I should’ve never messaged her mom… she was probably told to never talk to me again… just like how I was told to never talk to her again… but what if it was all just a misunderstanding on both sides? Both unsure… uncertain… going back and forth with our feelings…
I don’t understand why she did all that… why did she do all this for me? I don’t understand it… but yet I do… it was my decision to not keep in contact with her after 2021… it was me that abandoned her… but she still found me again… why? Why did she come back?
@_moderndayjesus No… she was always in the back of my mind… fleeting memories… but her beauty would return in waves… my mind has not been my own… my memory isn’t what it used to be… a seizure fractured my body… and my mind… my heart was already broken before… everything broken now.

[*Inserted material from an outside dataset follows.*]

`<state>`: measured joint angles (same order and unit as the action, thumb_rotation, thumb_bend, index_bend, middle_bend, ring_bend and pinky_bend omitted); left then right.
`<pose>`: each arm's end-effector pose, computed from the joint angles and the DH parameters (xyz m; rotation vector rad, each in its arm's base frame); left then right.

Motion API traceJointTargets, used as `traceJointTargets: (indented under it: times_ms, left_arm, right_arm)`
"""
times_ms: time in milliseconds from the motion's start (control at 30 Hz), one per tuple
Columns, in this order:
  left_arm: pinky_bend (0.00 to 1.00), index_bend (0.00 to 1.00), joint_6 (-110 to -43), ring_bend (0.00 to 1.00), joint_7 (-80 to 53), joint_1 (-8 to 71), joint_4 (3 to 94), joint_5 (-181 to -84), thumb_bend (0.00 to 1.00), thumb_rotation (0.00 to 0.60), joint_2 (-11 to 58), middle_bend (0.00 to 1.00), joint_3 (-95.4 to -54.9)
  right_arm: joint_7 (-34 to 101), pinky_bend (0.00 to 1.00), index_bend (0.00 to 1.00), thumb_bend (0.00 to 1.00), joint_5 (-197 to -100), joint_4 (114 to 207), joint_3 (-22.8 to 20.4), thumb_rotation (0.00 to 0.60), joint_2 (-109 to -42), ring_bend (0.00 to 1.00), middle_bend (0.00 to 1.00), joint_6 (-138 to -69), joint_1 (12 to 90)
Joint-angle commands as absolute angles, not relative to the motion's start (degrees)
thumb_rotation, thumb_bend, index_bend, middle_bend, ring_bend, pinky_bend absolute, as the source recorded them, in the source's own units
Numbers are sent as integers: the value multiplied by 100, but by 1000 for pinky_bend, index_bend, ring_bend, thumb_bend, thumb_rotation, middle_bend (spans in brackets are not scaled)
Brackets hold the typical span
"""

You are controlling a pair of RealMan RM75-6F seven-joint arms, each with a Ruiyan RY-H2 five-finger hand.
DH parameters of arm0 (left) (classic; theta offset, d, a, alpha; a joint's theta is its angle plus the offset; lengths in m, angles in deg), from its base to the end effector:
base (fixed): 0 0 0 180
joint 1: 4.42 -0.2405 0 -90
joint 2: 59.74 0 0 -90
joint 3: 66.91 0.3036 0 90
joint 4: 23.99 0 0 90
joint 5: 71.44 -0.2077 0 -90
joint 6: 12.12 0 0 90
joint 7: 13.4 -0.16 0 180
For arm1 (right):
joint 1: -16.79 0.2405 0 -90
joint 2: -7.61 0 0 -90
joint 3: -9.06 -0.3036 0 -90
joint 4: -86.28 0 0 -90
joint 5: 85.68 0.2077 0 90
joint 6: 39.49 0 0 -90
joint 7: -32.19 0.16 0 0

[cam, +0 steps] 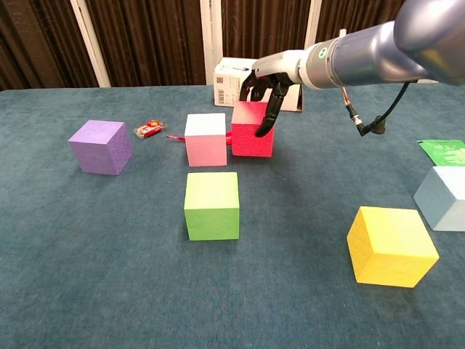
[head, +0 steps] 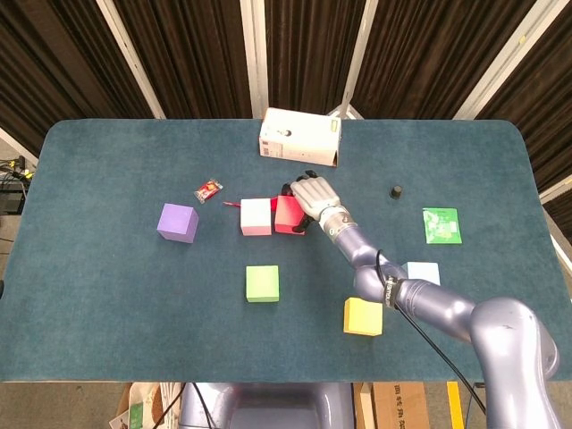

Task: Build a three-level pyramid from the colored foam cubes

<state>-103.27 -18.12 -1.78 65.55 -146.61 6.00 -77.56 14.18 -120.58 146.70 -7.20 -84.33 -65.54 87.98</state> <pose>-0.3772 0.2073 0.2259 -1.0893 -0.7565 -0.8470 -0.0571 -0.5281 -0.0321 1.9469 -1.1263 0.8009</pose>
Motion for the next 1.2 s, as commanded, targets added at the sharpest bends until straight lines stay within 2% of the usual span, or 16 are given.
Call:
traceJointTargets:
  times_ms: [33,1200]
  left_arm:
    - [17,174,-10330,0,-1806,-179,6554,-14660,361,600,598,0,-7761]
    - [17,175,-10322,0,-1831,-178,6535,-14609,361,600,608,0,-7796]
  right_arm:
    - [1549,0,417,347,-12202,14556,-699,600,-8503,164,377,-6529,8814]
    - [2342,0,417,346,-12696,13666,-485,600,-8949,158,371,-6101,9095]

@_moderndayjesus It’s not just because your mother is the most beautiful woman I’ve ever… It’s because your mother and I have met before… more than once… and I feel in love the moment I saw her each of those times… but I told myself I wasn’t good enough for her… so I let her go… forgotten
@_moderndayjesus You don’t understand… I wasn’t supposed to love her! I was her tutor… she was my student… my responsibility… that’s what I thought I first… I stayed true to that… true to my word… my oath to only sit by her… educate her… but her eyes struck a cord in my heart…
@_moderndayjesus The torment my mind felt… the disbelief… the deepened sadness of having missed your firsts steps… missed your first words… but I missed NOTHING! You’re not real… your mother made you out of fiction… a fantasy! All to sink her claws into me… manipulating me further…
@_moderndayjesus But it hurts me still… so deeply… I believed you were real… I told everyone… my friends, family… all for your mother… her grace… the princess I a humble knight swore to… I said I would do anything for her and I meant it… so I told everyone I’ve been an absent father.